Wolfgang wurde am 16.10.1945 geboren. Richtig alt wurde er nicht. Der wichtigste Lehrsatz unter Zockern lautet: „Geier können warten!“ Bei dir, lieber Wolfgang, hat offenbar eine Partei zu früh gezuckt.
Ford Fiesta
In der Nacht von Freitag auf Samstag gab es in Hannover einen schrecklichen Unfall. Die Schlagzeile in der HAZ lautet: Fiesta schleudert auf Westschnellweg in Gegenverkehr: Zwei Tote
Rückblick: Vor 42 Jahren saß ich in einem Ford Fiesta, als auf dem Südschnellweg etwas Unglaubliches passierte. Der Fiesta gehörte Ilona, Wolfgangs damaliger Ehefrau. Wir waren am frühen Abend zu zweit von Anderten auf dem Weg in die Innenstadt. Die Brücke über der Hildesheimer Straße war unser Schicksal. Die Brücke ist inzwischen marode und wird demnächst erneuert. Damals gab es zwischen den je zweispurigen Fahrbahnen keine Trennung. Heute stehen dort Leitplanken.
Wir befanden uns wenige Meter auf der Brücke. Dann kam der Augenblick, den ich nie vergessen werde: Das Auto drehte sich während der Fahrt urplötzlich um die eigene Achse! Wir schleuderten dabei vom rechten Fahrbahnrand auf den linken und standen auf der Gegenfahrbahn in umgekehrter Fahrtrichtung. Wir hatten mehrere Schutzengel: Es kam uns gerade kein Fahrzeug entgegen, es folgte uns gerade kein Fahrzeug, wir blieben auf der Fahrbahn und fielen nicht von der Brücke. Das Auto kippte nicht um und nahm keinen Schaden. – Ilona und ich waren geschockt. So, wie der Fiesta zum Stehen gekommen war, fuhren wir weiter: heimwärts. Unser ursprüngliches Fahrtziel hatte sich erledigt. Wie es zu dem technischen Problem kam, blieb uns ein Rätsel. Ilona hatte keinen Fahrfehler gemacht.

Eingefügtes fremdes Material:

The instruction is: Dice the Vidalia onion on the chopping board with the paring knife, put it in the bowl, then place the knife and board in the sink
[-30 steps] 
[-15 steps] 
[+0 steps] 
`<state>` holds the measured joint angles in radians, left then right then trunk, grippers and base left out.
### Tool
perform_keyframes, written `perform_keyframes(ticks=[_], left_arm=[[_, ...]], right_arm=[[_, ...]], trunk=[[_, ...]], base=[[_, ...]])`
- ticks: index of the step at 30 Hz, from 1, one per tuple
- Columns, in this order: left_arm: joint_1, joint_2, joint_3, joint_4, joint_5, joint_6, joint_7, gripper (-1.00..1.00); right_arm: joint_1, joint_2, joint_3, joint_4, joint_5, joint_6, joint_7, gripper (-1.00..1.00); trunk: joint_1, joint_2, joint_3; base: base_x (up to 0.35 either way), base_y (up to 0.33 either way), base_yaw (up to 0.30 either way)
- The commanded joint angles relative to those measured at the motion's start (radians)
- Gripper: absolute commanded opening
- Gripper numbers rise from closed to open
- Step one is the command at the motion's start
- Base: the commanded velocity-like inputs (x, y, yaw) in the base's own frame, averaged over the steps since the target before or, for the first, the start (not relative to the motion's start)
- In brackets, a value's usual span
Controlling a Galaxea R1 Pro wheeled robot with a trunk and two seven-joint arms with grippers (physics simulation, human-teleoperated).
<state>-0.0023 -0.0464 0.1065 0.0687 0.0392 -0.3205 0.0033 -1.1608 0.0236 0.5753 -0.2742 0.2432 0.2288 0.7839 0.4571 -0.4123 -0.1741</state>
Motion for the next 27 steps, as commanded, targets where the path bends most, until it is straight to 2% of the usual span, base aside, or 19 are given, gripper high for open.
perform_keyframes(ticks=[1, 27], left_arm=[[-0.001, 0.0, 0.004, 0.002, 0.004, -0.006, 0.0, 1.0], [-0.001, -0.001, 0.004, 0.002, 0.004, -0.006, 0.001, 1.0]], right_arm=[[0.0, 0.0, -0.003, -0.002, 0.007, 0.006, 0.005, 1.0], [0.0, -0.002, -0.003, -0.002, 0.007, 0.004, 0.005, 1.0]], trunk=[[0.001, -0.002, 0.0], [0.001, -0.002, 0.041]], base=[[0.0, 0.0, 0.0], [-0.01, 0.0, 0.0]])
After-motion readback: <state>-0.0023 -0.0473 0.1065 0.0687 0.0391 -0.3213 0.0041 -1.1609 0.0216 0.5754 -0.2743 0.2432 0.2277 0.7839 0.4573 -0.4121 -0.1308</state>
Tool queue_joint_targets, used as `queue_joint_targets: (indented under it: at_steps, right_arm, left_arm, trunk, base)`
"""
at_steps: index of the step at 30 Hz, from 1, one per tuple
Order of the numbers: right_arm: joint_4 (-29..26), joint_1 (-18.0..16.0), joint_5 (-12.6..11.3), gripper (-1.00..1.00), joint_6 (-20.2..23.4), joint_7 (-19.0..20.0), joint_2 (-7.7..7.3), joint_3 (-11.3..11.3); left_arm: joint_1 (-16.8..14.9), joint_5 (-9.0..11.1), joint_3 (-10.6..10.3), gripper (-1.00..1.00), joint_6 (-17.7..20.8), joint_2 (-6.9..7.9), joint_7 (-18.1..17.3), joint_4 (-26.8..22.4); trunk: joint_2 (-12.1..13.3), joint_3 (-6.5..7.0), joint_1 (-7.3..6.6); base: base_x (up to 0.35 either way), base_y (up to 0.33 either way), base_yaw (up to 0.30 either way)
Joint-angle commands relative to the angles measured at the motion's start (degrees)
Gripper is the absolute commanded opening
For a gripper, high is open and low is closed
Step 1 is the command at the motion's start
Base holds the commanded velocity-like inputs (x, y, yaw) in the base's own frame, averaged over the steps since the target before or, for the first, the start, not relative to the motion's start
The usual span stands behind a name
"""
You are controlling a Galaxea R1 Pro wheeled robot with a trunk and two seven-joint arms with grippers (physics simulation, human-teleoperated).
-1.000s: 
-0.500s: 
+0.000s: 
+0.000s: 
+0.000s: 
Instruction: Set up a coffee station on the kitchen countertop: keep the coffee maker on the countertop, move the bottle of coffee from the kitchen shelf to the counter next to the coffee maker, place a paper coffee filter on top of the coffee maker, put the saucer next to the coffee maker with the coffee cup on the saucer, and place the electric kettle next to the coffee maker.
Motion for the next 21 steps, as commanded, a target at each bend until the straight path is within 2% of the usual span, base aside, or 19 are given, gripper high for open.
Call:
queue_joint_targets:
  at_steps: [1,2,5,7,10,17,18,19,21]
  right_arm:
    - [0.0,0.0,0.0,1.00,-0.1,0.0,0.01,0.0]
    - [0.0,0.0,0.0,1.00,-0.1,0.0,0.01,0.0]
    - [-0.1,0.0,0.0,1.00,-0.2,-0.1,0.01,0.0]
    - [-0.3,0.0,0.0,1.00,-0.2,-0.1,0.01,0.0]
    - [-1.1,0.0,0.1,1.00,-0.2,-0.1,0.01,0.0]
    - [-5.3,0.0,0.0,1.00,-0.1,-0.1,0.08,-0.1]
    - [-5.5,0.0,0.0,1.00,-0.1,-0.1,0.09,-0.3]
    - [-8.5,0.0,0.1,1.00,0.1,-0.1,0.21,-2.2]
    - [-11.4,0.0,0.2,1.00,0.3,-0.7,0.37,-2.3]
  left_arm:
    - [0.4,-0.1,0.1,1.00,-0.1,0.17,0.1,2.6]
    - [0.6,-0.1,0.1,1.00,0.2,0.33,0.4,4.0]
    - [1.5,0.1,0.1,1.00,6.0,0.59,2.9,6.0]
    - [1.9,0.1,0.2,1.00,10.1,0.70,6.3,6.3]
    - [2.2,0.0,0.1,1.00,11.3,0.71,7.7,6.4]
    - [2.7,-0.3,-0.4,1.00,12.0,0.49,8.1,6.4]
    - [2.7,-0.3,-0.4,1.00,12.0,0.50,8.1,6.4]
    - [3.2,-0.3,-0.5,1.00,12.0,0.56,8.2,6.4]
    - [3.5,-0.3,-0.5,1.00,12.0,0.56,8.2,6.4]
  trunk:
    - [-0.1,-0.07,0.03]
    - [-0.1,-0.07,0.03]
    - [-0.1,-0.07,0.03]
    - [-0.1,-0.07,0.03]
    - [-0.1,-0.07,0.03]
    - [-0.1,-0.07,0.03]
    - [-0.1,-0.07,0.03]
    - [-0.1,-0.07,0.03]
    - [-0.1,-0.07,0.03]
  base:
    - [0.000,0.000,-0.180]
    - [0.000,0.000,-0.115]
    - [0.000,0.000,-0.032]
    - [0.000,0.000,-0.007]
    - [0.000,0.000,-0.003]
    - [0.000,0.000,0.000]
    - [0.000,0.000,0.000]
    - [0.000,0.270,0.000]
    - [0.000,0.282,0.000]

Seit ewigen Zeiten habe ich nichts mehr von Ilona gehört. Das sollte sich am vergangenen Samstag am Rande des NSV-Kongresses ändern. Mit Heinz-Jürgen Gieseke habe ich über die alten Zeiten geplaudert. Die Eheleute Rosin und Gieseke lebten damals nebeneinander in einem Mietshaus, die einen unten, die anderen oben und ich als Junggeselle um die Ecke. Als die Sprache auf Ilona kam, musste ich sofort an das von mir geschilderte Ereignis denken. Eine Woche später widerfährt mir dieses entsetzliche Déjà-vu: Ein Fiesta gerät auf dem Westschnellweg ins Schleudern. Mit tragischem Ausgang. Das Leben hängt manchmal an einem seidenen Faden.